0-12-0 TWELVE-COUPLED WHEEL ARRANGEMENT

Under the Whyte notation for the classification of steam locomotives, 0-12-0 represents the wheel arrangement of no leading wheels, twelve powered and coupled driving wheels on six axles, and no trailing wheels.

 

Diagram of the 0-12-0 Wheel Arrangement, front of locomotive on left.

(Gwernol, Public domain, via Wikimedia Commons)

 

Equivalent classifications

Other equivalent classifications are:

  • UIC classification: F (also known as German classification and Italian classification)
  • French classification: 060
  • Turkish classification: 66
  • Swiss classification: 6/6

Pennsylvania
The first example of the 0-12-0 was the Pennsylvania, designed by Jame Milholland for the Philadelphia and Reading Railroad and built at its own shops in 1863. It weighed fifty tons and was, at the time, the heaviest steam locomotive in the world. It was intended as a pusher engine for Pennsylvania coal trains on the Falls Grades near Philadelphia.

 

Tank engines

There were only two classes of 0-12-0T locomotives:

The first was a class of three rack locomotives built by Lokomotivfabrik Floridsdorf in 1912 for use on the Erzberg Railway (Erzbergbahn) in Austria. Initially classified as class 269 by the kkStB, they passed to the BBÖ after World War I, the Deutsche Reichsbahn in 1939, and finally the ÖBB after World War II. They all stayed in service until the 1970s.

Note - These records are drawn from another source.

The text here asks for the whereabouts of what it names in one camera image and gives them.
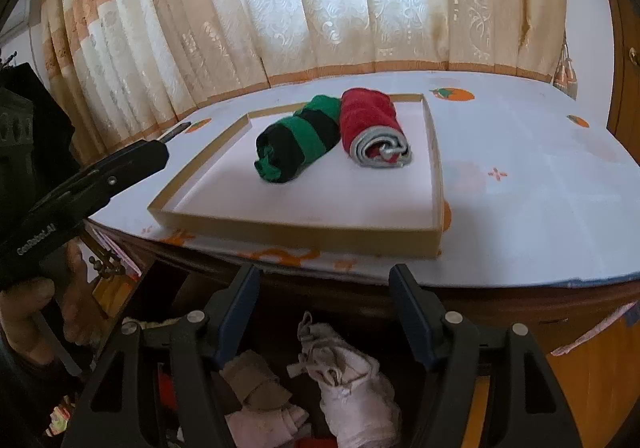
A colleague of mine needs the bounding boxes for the brown wooden door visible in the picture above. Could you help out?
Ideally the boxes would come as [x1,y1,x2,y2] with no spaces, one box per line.
[597,0,640,139]

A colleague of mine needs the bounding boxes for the green black striped underwear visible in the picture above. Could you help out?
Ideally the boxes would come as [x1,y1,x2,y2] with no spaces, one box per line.
[254,95,344,185]

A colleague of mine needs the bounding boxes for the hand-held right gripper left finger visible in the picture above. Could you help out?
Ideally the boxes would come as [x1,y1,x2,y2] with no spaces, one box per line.
[75,263,262,448]

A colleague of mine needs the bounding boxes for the curtain tassel tieback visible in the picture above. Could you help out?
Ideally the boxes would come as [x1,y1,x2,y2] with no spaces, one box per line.
[551,36,579,100]

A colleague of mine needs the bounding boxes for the red underwear grey waistband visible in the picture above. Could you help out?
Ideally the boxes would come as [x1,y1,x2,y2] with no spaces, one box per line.
[340,87,414,170]

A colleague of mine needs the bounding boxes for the wooden coat rack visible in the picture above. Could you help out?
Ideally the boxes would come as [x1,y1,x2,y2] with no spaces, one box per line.
[86,246,128,284]

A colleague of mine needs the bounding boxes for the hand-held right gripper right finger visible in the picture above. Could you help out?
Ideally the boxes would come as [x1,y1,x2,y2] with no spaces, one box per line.
[389,263,583,448]

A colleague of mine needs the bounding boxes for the dresser drawer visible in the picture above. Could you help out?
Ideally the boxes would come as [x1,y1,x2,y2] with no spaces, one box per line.
[117,258,493,448]

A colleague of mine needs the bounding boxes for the black jacket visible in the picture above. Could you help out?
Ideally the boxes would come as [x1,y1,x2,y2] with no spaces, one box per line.
[0,62,76,169]

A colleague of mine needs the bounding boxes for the person's left forearm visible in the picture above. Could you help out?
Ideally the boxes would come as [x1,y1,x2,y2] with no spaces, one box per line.
[0,323,96,448]

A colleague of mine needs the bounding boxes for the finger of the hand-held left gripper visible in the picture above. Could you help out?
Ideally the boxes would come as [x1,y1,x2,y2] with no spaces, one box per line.
[30,139,171,234]

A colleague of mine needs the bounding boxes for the person's left hand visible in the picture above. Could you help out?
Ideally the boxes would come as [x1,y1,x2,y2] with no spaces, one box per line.
[0,243,108,350]

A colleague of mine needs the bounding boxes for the pinkish white frilly underwear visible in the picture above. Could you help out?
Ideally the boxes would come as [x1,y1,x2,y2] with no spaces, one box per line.
[287,312,402,448]

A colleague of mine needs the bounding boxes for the shallow cardboard tray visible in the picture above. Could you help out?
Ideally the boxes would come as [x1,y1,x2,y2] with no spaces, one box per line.
[146,92,445,259]

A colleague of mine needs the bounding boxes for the cream and orange floral curtain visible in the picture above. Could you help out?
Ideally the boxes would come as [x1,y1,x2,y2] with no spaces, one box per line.
[42,0,571,156]

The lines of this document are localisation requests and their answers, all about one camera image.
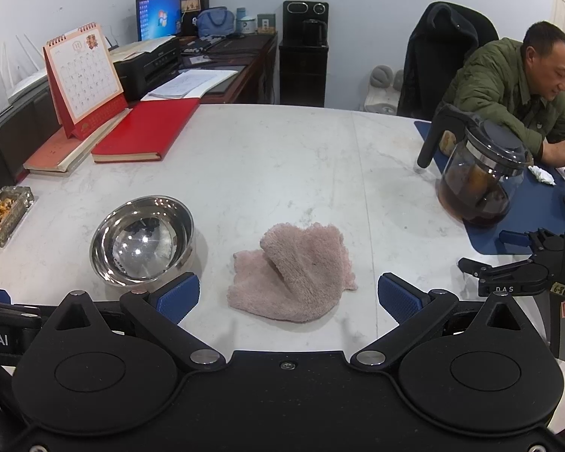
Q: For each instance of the black box with blue sticker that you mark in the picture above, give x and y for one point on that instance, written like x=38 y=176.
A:
x=14 y=136

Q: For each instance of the glass teapot with black lid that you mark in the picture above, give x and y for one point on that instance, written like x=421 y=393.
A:
x=480 y=183

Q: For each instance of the black printer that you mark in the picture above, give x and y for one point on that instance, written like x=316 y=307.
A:
x=150 y=63

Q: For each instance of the spare hand-held gripper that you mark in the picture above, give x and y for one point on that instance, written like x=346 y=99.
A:
x=522 y=273

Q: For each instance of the steel bowl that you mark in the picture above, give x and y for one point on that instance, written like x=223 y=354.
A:
x=136 y=245

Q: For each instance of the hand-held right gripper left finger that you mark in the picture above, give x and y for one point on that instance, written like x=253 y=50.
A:
x=181 y=294

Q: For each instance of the black water dispenser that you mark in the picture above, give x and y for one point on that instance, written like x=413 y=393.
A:
x=303 y=75

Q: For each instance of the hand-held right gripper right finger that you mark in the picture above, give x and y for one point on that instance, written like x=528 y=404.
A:
x=398 y=294

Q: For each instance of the computer monitor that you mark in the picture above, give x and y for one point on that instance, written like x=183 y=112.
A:
x=159 y=16

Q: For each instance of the white paper booklet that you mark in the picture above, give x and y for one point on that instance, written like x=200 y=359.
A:
x=193 y=82

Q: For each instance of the salmon cover book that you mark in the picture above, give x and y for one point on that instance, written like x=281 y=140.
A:
x=52 y=150

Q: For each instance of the red desk calendar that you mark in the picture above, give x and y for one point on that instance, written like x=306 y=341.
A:
x=84 y=75

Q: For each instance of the pink and green fluffy cloth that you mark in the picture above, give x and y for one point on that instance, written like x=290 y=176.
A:
x=292 y=268

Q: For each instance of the dark wooden desk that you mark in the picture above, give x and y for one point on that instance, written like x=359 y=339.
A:
x=245 y=70

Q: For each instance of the glass ashtray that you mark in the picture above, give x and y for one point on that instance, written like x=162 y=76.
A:
x=4 y=216

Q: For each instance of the white crumpled tissue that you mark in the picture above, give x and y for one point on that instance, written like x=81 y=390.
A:
x=541 y=175

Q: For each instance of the black office chair with coat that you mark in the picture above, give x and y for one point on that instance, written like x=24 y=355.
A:
x=438 y=56

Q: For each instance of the blue handbag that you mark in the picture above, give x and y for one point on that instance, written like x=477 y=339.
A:
x=215 y=22

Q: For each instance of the black kettle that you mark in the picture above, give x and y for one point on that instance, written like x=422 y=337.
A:
x=313 y=33

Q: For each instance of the red notebook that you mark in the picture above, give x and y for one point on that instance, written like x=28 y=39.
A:
x=146 y=127

The only others of the type, was a class of ten 0-12-0T locomotives built by Hanomag in 1922 for the Bulgarian State Railways (BDŽ). They were initially numbered 4001–4010, but were renumbered 45.01 to 45.10 in 1935–1936. They were built as two-cylinder compound locomotives, with a 15-kg-per-square-cm (1.47 MPa; 213 psi) boiler feeding a 620-by-700-mm (24.41 in × 27.56 in) high-pressure cylinder discharging to a 900-by-700-mm (35.43 in × 27.56 in), both of which were connected to the 1,340-mm (52.76 in) driving wheels. The locomotives weighed 111 tons (101 tonnes; 99 long tons).